Lines to return, exactly: from the line with "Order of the" to the line with "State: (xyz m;" in the entries below, both included.

PROVIDED RECORDS START

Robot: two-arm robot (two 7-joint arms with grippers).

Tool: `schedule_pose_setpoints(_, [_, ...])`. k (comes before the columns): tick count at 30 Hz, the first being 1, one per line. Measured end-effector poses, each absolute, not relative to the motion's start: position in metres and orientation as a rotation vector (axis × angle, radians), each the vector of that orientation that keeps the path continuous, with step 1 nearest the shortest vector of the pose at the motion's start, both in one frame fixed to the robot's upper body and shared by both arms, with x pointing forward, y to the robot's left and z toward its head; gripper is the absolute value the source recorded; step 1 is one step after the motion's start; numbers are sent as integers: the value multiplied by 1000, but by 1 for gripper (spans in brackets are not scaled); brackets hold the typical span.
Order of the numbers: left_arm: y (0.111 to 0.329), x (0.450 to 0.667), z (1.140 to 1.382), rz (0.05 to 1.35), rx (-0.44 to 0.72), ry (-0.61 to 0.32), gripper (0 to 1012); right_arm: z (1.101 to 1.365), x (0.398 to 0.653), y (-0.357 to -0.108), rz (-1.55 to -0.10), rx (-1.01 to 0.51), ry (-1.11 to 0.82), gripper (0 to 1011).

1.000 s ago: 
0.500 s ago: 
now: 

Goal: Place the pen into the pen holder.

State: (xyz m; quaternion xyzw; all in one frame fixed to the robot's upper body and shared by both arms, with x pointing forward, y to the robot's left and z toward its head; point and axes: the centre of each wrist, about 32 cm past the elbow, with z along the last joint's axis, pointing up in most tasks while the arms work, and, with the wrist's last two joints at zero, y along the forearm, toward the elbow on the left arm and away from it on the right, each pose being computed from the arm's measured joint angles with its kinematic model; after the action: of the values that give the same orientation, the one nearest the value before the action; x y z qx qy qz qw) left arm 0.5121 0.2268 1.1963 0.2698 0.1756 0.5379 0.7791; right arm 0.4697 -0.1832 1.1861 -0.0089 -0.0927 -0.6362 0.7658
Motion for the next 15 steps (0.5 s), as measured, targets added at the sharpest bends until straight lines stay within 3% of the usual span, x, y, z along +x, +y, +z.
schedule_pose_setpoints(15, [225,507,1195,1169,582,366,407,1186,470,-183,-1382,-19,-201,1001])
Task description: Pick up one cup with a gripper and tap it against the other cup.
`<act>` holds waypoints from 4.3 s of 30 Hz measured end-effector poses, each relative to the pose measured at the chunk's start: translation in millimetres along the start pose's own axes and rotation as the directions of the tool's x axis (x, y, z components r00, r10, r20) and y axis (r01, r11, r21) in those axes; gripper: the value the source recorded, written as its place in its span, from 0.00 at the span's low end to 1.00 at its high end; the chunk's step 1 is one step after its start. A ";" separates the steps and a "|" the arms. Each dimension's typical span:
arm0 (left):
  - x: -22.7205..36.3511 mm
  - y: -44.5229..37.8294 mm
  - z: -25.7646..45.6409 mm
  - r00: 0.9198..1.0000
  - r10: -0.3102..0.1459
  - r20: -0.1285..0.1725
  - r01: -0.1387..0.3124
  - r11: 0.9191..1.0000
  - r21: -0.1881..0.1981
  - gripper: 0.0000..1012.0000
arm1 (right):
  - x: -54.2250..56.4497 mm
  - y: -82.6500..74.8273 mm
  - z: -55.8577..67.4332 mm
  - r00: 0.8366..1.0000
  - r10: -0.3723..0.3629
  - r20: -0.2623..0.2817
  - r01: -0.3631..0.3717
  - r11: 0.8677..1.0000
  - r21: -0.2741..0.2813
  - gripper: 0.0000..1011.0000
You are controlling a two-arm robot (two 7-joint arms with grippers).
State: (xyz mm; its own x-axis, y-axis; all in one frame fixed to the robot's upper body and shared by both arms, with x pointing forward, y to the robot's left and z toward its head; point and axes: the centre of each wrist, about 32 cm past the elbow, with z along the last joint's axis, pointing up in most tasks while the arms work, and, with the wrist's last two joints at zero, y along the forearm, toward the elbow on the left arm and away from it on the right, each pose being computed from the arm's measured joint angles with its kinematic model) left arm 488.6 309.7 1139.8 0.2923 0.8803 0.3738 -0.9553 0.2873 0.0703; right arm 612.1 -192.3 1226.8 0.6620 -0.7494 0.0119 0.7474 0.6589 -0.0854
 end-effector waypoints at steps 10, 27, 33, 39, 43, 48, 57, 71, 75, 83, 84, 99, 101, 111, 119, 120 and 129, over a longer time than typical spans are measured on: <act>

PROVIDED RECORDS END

WORKED SOLUTION:
Order of the numbers: left_arm: y (0.111 to 0.329), x (0.450 to 0.667), z (1.140 to 1.382), rz (0.05 to 1.35), rx (-0.44 to 0.72), ry (-0.61 to 0.32), gripper (0 to 1012); right_arm: z (1.101 to 1.365), x (0.398 to 0.653), y (-0.357 to -0.108), rz (-1.55 to -0.10), rx (-1.01 to 0.51), ry (-1.11 to 0.82), gripper (0 to 1011).

1.000 s ago: 
0.500 s ago: 
now: 

Goal: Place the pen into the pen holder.

State: (xyz m; quaternion xyzw; all in one frame fixed to the robot's upper body and shared by both arms, with x pointing forward, y to the robot's left and z toward its head; point and axes: the centre of each wrist, about 32 cm past the elbow, with z along the last joint's axis, pointing up in most tasks while the arms work, and, with the wrist's last two joints at zero, y along the forearm, toward the elbow on the left arm and away from it on the right, each pose being computed from the arm's measured joint angles with its kinematic model; after the action: of the values that give the same orientation, the one nearest the value before the action; x y z qx qy qz qw) left arm 0.5121 0.2268 1.1963 0.2698 0.1756 0.5379 0.7791; right arm 0.4697 -0.1832 1.1861 -0.0089 -0.0927 -0.6362 0.7658

The answer contains nothing further.